Beneath this instruction is a block of data; output from it exactly the lines that run from the one containing "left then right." through the one containing "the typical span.", inclusive.

* _Recorded data_
━━━━━━━━

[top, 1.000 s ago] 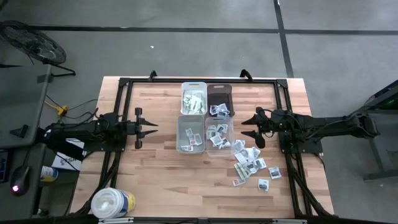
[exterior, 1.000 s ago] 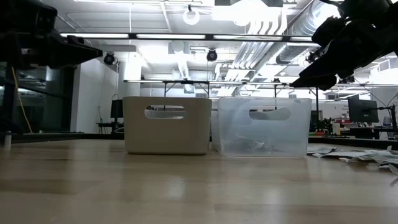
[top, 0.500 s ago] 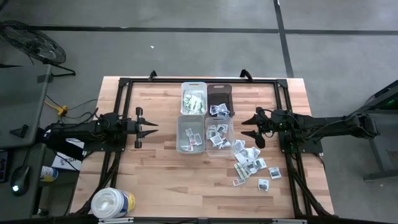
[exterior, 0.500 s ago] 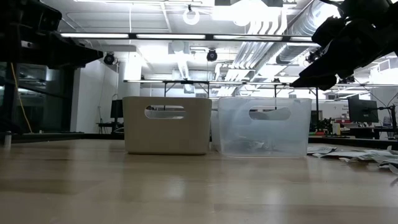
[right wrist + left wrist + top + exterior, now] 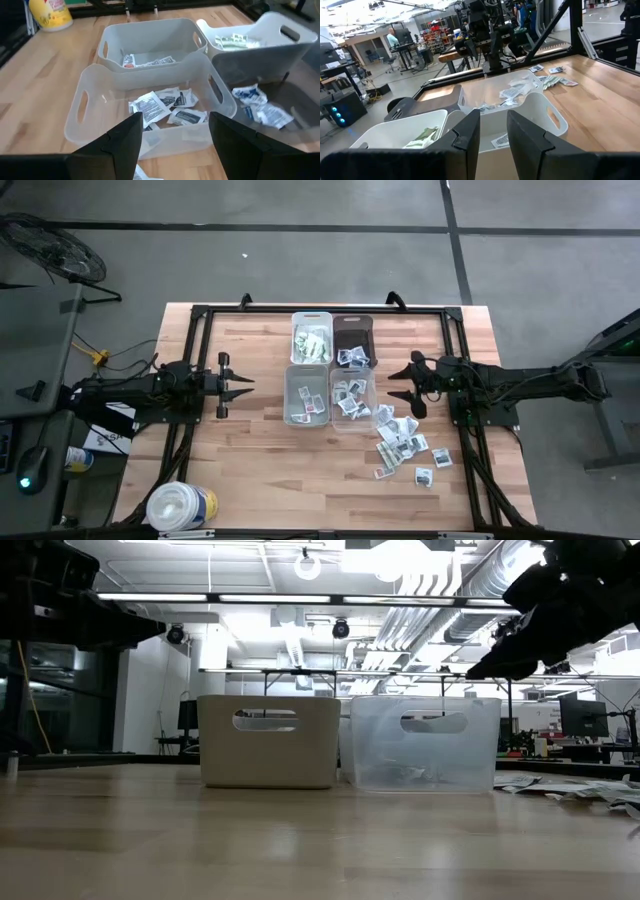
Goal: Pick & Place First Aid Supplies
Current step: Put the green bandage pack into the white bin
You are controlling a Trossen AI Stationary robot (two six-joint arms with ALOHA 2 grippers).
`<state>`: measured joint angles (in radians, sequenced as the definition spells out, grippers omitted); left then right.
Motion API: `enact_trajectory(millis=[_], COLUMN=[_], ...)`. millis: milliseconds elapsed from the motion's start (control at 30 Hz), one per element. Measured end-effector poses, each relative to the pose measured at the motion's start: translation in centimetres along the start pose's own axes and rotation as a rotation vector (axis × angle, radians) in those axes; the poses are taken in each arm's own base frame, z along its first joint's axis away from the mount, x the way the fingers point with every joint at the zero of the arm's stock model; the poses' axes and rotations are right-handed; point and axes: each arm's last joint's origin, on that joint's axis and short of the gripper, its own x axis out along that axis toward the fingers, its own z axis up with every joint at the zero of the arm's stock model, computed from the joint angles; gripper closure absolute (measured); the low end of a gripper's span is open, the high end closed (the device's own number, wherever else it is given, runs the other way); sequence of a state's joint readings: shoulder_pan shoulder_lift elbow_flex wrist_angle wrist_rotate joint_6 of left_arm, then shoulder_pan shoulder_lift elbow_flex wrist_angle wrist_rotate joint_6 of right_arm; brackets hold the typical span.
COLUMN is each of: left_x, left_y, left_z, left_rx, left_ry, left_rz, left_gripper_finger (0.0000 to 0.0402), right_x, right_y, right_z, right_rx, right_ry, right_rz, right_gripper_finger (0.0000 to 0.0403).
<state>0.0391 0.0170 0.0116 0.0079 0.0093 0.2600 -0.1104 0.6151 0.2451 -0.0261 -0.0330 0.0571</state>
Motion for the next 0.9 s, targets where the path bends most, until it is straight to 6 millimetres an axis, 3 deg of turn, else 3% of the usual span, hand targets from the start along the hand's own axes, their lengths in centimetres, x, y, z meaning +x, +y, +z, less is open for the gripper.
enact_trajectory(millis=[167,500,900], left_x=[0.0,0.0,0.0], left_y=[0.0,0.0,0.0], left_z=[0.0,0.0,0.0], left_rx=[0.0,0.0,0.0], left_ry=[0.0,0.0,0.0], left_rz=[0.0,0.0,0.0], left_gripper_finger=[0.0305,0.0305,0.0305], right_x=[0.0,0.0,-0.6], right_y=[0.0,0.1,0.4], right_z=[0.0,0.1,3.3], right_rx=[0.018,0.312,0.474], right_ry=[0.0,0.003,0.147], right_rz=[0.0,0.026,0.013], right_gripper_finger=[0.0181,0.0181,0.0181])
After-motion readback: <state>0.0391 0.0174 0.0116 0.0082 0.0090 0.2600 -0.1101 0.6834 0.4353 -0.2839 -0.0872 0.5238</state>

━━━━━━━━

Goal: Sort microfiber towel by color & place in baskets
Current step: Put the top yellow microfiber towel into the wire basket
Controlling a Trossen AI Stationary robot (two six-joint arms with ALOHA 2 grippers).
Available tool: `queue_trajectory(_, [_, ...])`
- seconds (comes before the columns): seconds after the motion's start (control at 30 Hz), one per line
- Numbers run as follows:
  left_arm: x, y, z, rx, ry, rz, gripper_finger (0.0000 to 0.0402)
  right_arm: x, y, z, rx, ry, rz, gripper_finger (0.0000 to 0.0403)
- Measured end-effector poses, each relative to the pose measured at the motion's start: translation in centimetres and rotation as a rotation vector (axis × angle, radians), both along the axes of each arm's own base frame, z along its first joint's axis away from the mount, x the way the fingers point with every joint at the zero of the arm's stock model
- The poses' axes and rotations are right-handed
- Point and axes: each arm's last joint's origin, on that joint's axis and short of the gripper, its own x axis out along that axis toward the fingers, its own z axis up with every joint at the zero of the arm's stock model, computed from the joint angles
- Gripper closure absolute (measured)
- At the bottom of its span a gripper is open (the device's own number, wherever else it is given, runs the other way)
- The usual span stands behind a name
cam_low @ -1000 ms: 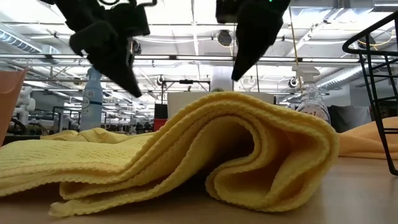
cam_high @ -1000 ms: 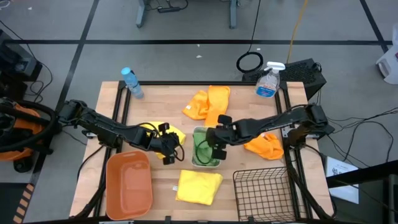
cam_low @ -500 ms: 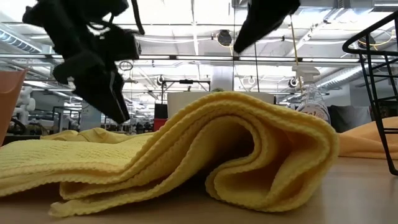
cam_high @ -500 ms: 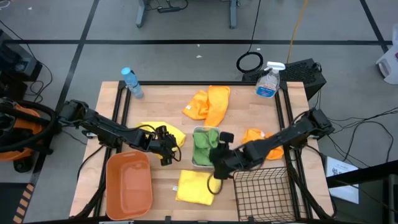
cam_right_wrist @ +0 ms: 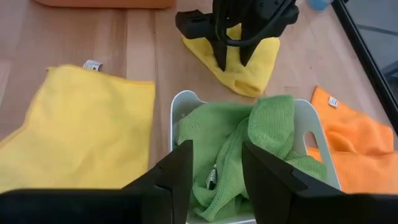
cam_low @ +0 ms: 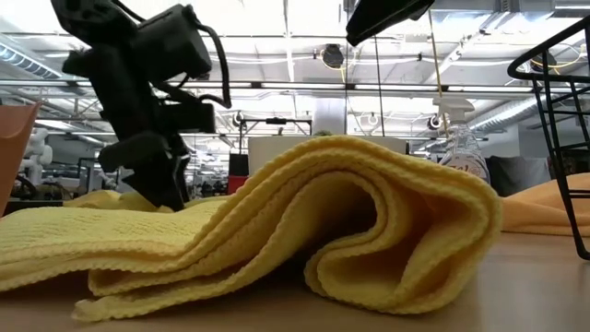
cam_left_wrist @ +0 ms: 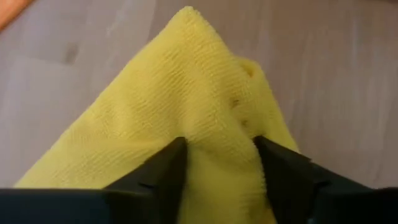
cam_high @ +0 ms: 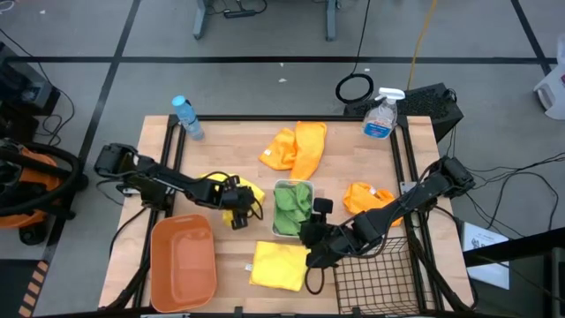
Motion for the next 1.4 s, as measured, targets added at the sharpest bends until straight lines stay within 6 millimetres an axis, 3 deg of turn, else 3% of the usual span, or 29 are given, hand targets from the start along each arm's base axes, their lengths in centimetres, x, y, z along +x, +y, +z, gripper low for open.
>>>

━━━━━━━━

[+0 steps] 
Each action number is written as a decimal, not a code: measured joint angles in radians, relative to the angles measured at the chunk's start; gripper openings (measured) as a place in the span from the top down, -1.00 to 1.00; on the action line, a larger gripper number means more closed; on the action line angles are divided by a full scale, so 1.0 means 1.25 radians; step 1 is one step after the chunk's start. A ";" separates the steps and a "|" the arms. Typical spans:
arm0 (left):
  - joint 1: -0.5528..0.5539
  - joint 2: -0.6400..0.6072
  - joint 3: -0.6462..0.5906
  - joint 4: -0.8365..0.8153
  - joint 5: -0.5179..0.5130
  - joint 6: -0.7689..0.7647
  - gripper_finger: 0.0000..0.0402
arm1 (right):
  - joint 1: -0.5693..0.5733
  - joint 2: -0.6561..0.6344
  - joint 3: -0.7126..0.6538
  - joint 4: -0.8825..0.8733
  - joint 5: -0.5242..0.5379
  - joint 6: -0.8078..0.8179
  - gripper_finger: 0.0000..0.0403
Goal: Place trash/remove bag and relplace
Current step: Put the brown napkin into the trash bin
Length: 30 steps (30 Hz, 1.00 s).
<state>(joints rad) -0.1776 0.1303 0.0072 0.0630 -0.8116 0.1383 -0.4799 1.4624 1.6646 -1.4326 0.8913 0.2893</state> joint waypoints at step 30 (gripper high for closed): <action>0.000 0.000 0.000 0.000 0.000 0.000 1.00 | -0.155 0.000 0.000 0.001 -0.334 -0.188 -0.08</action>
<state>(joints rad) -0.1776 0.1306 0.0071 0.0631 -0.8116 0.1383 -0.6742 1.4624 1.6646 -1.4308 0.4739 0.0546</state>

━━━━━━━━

* _Written answer_
`<state>`: measured joint angles (in radians, sequenced as the definition spells out, grippers omitted); left then right.
Motion API: `enact_trajectory(millis=[_], COLUMN=[_], ...)`. millis: milliseconds elapsed from the motion's start (control at 30 Hz), one per element. Measured end-effector poses, each relative to the pose measured at the motion's start: translation in centimetres along the start pose's own axes and rotation as a rotation vector (axis × angle, radians) in those axes; the poses are taken in each arm's own base frame, z along its first joint's axis away from the mount, x the way the fingers point with every joint at the zero of the arm's stock model; the poses' axes and rotations are right-handed; point and axes: each arm's last joint's origin, on that joint's axis and short of the gripper, its own x axis out along that axis toward the fingers, its own z axis up with every joint at the zero of the arm's stock model, computed from the joint angles; gripper closure absolute (measured); the low end of a gripper's span is open, the high end closed (the device's own number, wherever else it is given, runs the other way); sequence of a state's joint readings: shoulder_pan shoulder_lift elbow_flex wrist_angle wrist_rotate joint_6 of left_arm, then shoulder_pan shoulder_lift elbow_flex wrist_angle wrist_rotate joint_6 of right_arm; brackets hold the typical span.

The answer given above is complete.